There are a lot of different definitions on what constitutes what level of inflation. Some would call "high" inflation 20% per year or more. Inflation below that might still be uncomfortably high, but not high by overall standards.
Hyperinflation, that dreadfully overused word:
Definitions used vary from one provided by the International Accounting Standards Board, which describes it as "a cumulative inflation rate over three years approaching 100% (26% per annum compounded for three years in a row)", to Cagan's (1956) "inflation exceeding 50% a month."
If people are talking about hyperinflation for the risk of a couple of points of inflation that people thought might happen with Quantitative Easing, then that's either hyperbole or ignorance.

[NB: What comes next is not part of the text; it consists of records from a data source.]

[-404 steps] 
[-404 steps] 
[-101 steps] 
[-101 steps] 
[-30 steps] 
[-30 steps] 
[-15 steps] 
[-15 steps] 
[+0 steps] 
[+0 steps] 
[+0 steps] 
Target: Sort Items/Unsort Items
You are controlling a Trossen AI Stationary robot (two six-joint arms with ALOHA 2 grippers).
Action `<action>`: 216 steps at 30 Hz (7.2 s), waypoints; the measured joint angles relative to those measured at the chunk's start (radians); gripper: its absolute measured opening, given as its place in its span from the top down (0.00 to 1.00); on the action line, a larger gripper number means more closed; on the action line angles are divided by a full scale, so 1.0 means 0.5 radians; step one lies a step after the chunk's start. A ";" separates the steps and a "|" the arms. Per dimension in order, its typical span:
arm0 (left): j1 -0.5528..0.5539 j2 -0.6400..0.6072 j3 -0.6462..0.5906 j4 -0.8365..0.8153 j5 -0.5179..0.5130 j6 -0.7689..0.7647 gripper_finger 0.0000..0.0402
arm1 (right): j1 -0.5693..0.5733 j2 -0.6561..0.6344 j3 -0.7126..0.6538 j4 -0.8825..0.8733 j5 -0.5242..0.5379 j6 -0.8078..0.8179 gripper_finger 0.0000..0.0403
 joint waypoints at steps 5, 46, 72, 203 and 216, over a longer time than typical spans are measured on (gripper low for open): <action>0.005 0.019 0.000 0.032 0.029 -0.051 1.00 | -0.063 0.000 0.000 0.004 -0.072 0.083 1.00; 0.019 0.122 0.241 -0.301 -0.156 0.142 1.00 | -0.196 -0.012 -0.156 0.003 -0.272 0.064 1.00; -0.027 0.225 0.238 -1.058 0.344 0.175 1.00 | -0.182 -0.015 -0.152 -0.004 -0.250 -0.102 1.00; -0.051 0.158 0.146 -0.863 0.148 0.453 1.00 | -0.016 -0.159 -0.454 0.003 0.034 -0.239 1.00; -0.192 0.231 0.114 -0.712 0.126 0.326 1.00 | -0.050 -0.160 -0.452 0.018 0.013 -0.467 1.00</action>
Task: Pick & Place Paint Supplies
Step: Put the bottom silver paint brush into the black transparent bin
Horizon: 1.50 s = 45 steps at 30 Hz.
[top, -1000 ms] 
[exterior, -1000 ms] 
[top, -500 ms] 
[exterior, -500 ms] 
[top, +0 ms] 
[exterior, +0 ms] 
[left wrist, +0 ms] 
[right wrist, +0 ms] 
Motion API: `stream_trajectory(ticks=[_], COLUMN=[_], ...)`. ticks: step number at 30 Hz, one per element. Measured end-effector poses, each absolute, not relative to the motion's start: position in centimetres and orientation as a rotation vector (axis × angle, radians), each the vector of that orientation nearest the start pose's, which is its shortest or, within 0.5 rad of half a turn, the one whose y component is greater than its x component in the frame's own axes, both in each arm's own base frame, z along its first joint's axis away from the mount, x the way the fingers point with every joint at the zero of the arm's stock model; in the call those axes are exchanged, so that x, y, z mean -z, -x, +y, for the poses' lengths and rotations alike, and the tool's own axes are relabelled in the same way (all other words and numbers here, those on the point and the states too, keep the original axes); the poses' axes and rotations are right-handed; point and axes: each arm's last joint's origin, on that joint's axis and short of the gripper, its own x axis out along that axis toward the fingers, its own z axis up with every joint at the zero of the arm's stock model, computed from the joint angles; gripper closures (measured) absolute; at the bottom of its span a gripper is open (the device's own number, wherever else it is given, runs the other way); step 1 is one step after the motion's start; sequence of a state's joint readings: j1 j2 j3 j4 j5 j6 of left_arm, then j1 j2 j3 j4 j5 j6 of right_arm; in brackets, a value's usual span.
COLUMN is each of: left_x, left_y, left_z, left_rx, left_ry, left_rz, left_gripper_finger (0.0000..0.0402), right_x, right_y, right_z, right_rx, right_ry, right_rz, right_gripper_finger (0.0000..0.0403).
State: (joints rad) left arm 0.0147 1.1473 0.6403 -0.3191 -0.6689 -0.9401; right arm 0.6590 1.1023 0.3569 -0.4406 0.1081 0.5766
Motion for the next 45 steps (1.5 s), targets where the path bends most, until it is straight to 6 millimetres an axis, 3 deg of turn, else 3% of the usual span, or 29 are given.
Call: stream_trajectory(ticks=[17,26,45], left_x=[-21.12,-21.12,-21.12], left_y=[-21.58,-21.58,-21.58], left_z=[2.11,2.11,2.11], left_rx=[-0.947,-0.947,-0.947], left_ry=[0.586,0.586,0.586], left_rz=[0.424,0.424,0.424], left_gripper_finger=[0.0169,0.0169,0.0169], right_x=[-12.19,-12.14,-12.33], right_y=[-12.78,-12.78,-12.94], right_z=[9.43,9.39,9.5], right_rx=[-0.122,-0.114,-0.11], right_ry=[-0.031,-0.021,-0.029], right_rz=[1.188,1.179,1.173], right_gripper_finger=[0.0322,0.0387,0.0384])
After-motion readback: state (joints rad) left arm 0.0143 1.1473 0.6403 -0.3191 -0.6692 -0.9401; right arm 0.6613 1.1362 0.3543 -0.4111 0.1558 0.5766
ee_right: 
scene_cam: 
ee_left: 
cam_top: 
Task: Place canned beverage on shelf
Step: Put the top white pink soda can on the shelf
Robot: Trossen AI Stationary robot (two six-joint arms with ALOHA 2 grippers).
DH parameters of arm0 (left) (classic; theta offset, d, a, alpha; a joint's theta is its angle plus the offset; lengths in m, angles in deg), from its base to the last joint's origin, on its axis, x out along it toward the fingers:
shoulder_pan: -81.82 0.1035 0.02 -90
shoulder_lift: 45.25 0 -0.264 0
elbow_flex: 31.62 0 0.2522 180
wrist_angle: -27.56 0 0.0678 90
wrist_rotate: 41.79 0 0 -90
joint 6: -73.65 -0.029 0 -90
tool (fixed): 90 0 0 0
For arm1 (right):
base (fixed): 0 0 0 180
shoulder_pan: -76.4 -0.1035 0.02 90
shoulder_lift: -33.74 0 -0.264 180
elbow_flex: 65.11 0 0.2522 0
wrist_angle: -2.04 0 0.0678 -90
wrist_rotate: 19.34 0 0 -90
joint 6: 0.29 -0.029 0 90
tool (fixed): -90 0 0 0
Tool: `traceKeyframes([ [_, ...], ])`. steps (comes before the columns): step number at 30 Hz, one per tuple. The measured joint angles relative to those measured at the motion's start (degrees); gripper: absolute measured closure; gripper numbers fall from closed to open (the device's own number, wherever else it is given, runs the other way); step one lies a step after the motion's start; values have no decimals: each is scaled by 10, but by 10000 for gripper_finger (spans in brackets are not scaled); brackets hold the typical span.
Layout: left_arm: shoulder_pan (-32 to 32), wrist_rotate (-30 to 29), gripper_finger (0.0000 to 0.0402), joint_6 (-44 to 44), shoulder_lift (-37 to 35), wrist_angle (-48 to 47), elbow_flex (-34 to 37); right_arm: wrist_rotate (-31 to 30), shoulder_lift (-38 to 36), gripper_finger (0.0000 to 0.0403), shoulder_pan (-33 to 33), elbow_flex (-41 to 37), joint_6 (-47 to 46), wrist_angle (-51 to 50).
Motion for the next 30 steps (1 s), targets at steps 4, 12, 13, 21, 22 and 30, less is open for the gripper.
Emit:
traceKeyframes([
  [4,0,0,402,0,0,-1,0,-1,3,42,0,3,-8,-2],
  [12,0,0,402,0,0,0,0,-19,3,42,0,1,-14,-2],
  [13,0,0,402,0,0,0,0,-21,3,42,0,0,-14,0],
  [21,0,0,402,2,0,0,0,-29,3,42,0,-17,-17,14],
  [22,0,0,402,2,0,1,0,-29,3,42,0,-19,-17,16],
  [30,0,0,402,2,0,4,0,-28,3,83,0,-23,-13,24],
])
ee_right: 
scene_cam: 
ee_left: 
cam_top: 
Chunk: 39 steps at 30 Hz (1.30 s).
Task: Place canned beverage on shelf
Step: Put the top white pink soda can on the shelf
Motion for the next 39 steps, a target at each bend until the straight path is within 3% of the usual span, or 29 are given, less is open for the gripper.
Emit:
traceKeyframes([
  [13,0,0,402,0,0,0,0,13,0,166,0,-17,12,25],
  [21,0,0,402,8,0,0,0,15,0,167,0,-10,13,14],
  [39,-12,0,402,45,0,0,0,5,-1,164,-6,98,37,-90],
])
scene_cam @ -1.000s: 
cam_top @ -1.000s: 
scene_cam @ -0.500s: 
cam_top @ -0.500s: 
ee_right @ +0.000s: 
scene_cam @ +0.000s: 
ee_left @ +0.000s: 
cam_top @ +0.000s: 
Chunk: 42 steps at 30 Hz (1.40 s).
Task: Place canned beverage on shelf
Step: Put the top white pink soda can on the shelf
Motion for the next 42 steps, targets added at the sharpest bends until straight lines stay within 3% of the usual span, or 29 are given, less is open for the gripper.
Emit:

Inflation is mainly considered a phenomena of fiat money. But that isn't really true. Though hyperinflation is really only possible with fiat money. But without it, you still have possibilities of inflation. It is possible for money to outgrow output. Not really likely, but it can happen. Further, you cannot ignore inflation by another name. Namely debasement.
Debasement is what happened many times when specie was used as money. The government would reduce the silver or gold content of the coins. They would instead alloy the metal with other metals to fool people. Eventually people always caught on and the purchasing power of the coinage was reduced. But for a time it could benefit the government.
Why bring this up now? Because when you look at the possibilities of non government money, you see the same thing, whether it is specie, representative money, or fiat money. In all these cases if the private sector is making the money instead of the government, they have both more incentive to debase the money, and in fact more opportunity to do so.
If you consider as a comparison the period in the US from the time of Jackson's veto of the Second Bank of the US until the monetary reforms during the Civil War, much of the money floating around the US was in fact privately created money. Any bank could issue money. And that money didn't have to be backed by anything at all. It wasn't even fiat money. Fiat assumes the government passes a law to call something legal tender. This was less than that. It was simply bank notes. Now in theory those bank notes should have been backed by gold. In practice, it often wasn't. Or not in the same numbers that the bank claimed. Or often not even backed by a bank. The long distances and poor communications of the era allowed anyone to print something and call it money, and no one else the wiser. It was private sector fraud run rampant.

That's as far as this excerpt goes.